Try it » Return the following entries exactly, word for word.
........
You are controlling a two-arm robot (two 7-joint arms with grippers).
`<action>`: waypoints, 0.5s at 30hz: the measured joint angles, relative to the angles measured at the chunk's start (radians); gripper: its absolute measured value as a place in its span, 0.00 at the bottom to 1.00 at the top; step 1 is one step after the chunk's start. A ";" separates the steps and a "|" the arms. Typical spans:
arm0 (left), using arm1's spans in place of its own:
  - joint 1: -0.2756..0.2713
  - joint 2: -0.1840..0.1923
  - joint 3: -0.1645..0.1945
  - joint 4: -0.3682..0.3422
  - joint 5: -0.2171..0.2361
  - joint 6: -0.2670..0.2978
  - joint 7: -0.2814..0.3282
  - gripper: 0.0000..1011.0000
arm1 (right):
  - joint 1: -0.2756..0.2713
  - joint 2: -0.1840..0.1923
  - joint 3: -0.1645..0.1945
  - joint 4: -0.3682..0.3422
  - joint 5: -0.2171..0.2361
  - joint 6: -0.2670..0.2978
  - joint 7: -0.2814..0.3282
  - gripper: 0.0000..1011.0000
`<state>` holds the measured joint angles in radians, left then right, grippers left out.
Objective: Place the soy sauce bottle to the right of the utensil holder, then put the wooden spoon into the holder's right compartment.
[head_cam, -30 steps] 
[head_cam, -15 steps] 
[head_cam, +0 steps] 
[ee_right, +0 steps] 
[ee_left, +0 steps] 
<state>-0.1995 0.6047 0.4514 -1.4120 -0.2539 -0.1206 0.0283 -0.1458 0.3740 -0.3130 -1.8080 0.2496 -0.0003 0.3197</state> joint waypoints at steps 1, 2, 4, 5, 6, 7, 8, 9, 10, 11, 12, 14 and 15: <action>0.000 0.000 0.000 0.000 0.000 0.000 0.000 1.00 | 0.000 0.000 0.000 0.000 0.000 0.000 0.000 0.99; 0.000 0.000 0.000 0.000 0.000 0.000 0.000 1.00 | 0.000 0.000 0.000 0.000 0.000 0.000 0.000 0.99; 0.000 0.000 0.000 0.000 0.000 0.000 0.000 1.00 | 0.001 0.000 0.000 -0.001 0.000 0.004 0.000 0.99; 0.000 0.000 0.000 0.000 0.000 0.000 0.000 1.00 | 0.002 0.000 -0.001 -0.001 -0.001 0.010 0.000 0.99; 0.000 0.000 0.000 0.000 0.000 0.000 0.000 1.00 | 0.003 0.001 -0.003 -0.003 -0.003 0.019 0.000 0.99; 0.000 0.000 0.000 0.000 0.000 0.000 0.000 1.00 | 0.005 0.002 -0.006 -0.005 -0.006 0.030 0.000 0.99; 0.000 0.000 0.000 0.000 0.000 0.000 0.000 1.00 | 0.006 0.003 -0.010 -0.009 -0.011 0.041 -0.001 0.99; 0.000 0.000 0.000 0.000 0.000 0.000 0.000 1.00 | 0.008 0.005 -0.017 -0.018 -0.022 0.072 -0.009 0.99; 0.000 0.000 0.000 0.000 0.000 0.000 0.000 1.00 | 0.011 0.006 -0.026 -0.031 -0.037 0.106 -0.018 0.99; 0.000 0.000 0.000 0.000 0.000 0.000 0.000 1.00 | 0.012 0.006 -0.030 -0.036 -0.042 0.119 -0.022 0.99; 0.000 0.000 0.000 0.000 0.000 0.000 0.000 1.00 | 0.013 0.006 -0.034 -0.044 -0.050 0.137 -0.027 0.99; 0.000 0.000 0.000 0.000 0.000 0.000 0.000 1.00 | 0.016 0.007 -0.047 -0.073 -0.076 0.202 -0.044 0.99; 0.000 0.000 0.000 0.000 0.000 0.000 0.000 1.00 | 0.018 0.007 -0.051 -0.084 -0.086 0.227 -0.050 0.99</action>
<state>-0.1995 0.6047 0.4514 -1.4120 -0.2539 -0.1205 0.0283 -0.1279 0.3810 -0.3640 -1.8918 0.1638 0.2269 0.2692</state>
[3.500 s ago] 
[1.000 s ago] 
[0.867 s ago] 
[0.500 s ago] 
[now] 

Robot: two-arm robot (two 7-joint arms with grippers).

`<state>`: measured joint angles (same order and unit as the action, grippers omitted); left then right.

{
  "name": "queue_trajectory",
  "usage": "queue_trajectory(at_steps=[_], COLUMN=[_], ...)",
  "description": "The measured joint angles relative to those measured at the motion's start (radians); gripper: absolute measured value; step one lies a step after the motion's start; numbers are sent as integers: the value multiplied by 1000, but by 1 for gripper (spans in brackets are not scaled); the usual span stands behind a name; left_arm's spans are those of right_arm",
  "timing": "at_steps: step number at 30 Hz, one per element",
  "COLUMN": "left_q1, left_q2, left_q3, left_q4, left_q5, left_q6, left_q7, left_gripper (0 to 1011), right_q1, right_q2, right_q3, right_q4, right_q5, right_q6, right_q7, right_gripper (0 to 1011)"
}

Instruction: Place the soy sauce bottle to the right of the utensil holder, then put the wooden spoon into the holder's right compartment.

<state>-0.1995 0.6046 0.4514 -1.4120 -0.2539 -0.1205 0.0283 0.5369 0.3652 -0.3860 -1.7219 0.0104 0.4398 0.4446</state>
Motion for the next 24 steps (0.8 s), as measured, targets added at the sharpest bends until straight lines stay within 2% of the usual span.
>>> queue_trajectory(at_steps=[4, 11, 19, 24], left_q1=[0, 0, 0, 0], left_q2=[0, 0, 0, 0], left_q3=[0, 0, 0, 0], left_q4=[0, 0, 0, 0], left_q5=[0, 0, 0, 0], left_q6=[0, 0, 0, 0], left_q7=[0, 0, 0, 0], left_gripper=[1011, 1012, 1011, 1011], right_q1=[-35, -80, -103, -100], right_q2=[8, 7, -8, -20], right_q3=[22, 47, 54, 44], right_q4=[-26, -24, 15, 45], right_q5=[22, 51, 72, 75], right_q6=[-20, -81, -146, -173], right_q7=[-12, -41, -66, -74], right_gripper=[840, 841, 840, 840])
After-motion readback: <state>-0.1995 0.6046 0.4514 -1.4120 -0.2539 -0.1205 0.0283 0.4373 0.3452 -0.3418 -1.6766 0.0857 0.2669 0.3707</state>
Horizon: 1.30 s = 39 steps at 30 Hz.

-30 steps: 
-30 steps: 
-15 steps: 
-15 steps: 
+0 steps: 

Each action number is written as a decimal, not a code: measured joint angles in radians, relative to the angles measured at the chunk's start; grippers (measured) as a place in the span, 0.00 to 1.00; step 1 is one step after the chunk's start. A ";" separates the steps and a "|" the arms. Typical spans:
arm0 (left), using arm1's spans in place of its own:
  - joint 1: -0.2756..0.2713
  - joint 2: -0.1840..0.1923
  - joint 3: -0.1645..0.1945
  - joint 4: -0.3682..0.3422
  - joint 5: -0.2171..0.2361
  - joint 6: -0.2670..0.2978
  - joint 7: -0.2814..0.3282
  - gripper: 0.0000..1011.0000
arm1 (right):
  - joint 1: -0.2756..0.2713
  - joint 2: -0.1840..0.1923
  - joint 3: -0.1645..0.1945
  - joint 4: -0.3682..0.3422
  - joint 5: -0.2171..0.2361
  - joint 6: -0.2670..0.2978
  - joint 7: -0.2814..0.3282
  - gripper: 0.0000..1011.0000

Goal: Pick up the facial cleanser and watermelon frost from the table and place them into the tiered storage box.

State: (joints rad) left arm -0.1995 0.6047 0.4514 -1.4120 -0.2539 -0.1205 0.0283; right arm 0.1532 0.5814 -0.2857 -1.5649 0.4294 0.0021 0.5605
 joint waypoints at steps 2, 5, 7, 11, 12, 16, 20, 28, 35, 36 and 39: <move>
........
Task response »
You are controlling a two-arm robot (two 7-joint arms with grippers).
`<action>`: waypoints, 0.5s at 30hz: the measured joint angles, relative to the angles measured at the chunk's start (radians); gripper: its absolute measured value as a place in its span, 0.00 at the bottom to 1.00 at the top; step 1 is one step after the chunk's start. A ";" separates the steps and a "|" the arms. Typical spans:
arm0 (left), using arm1's spans in place of its own:
  - joint 1: -0.2756..0.2713
  - joint 2: -0.1840..0.1923
  - joint 3: -0.1645..0.1945
  - joint 4: -0.3682..0.3422
  - joint 5: -0.2171..0.2361
  - joint 6: -0.2670..0.2978
  - joint 7: -0.2814..0.3282
  - gripper: 0.0000..1011.0000
arm1 (right):
  - joint 1: -0.2756..0.2713
  - joint 2: -0.1840..0.1923
  - joint 3: -0.1645..0.1945
  - joint 4: -0.3682..0.3422
  - joint 5: -0.2171..0.2361
  - joint 6: -0.2670..0.2978
  - joint 7: -0.2814..0.3282
  - gripper: 0.0000..1011.0000
`<state>` holds the measured joint angles in radians, left then right, grippers left out.
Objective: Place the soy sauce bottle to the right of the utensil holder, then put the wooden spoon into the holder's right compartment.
[head_cam, -30 steps] 
[head_cam, -15 steps] 
[head_cam, +0 steps] 
[ee_right, +0 steps] 
[ee_left, +0 steps] 
<state>-0.1995 0.6047 0.4514 -1.4120 -0.2539 -0.1206 0.0283 -0.1458 0.3740 -0.3130 -1.8080 0.2496 -0.0003 0.3197</state> joint waypoints at steps 1, 2, 4, 5, 6, 7, 8, 9, 10, 11, 12, 14 and 15: <action>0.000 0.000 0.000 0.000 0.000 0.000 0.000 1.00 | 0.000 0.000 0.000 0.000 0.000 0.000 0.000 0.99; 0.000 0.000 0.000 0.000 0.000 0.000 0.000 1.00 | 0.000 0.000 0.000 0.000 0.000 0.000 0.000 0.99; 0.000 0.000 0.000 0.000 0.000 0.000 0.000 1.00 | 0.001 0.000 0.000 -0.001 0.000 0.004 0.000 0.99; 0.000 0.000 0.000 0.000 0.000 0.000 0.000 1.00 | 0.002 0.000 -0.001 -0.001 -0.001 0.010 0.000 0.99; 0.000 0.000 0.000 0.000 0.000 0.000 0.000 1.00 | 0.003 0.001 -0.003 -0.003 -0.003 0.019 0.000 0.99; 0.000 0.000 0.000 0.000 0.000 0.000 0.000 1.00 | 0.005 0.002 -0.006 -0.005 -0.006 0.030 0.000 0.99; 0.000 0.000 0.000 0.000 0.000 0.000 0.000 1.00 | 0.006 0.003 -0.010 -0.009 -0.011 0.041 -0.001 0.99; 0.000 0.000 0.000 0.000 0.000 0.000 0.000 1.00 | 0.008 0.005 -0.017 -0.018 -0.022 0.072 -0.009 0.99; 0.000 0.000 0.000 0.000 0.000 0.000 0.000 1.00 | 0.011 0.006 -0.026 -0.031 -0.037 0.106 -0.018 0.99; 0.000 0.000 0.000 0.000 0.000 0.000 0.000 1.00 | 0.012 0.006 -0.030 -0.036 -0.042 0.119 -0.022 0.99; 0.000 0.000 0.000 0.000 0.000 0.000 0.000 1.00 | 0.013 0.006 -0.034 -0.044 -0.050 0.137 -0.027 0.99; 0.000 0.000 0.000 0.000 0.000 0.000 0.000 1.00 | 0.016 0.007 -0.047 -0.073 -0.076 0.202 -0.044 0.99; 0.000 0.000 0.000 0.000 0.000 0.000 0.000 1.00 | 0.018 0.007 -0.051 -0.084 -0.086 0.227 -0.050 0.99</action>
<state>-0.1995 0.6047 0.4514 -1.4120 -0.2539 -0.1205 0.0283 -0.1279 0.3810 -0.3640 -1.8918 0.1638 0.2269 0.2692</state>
[3.500 s ago] 
[1.000 s ago] 
[0.867 s ago] 
[0.500 s ago] 
[now] 

Robot: two-arm robot (two 7-joint arms with grippers).

`<state>`: measured joint angles (same order and unit as the action, grippers omitted); left then right.

{
  "name": "queue_trajectory",
  "usage": "queue_trajectory(at_steps=[_], COLUMN=[_], ...)",
  "description": "The measured joint angles relative to those measured at the motion's start (radians); gripper: absolute measured value; step one lies a step after the motion's start; numbers are sent as integers: the value multiplied by 1000, but by 1 for gripper (spans in brackets are not scaled); the usual span stands behind a name; left_arm's spans are those of right_arm",
  "timing": "at_steps: step number at 30 Hz, one per element",
  "COLUMN": "left_q1, left_q2, left_q3, left_q4, left_q5, left_q6, left_q7, left_gripper (0 to 1011), right_q1, right_q2, right_q3, right_q4, right_q5, right_q6, right_q7, right_gripper (0 to 1011)"
}

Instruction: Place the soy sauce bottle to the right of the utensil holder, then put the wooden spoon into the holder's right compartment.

<state>-0.1995 0.6046 0.4514 -1.4120 -0.2539 -0.1205 0.0283 0.5369 0.3652 -0.3860 -1.7219 0.0104 0.4398 0.4446</state>
Motion for the next 24 steps (0.8 s), as measured, targets added at the sharpest bends until straight lines stay within 2% of the usual span.
>>> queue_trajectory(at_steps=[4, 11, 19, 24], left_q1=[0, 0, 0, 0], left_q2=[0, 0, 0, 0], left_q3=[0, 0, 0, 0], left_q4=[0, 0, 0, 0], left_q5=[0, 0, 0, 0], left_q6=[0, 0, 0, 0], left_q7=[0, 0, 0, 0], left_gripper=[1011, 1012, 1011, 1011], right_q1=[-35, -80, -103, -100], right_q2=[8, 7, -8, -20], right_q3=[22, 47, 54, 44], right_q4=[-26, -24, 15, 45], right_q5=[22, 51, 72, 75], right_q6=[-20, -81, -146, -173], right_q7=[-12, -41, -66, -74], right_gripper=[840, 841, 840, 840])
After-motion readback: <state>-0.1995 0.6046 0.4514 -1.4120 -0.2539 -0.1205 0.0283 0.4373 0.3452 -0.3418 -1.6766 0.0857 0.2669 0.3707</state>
Horizon: 1.30 s = 39 steps at 30 Hz.

-30 steps: 
-30 steps: 
-15 steps: 
-15 steps: 
+0 steps: 

Each action number is written as a decimal, not a code: measured joint angles in radians, relative to the angles measured at the chunk's start; grippers (measured) as a place in the span, 0.00 to 1.00; step 1 is one step after the chunk's start. A ";" separates the steps and a "|" the arms. Typical spans:
arm0 (left), using arm1's spans in place of its own:
  - joint 1: -0.2756..0.2713
  - joint 2: -0.1840..0.1923
  - joint 3: -0.1645..0.1945
  - joint 4: -0.3682..0.3422
  - joint 5: -0.2171..0.2361
  - joint 6: -0.2670..0.2978
  - joint 7: -0.2814..0.3282
  - gripper: 0.0000..1011.0000
arm1 (right):
  - joint 1: -0.2756..0.2713
  - joint 2: -0.1840..0.1923
  - joint 3: -0.1645..0.1945
  - joint 4: -0.3682..0.3422
  - joint 5: -0.2171..0.2361
  - joint 6: -0.2670..0.2978
  - joint 7: -0.2814..0.3282
  - gripper: 0.0000..1011.0000

Goal: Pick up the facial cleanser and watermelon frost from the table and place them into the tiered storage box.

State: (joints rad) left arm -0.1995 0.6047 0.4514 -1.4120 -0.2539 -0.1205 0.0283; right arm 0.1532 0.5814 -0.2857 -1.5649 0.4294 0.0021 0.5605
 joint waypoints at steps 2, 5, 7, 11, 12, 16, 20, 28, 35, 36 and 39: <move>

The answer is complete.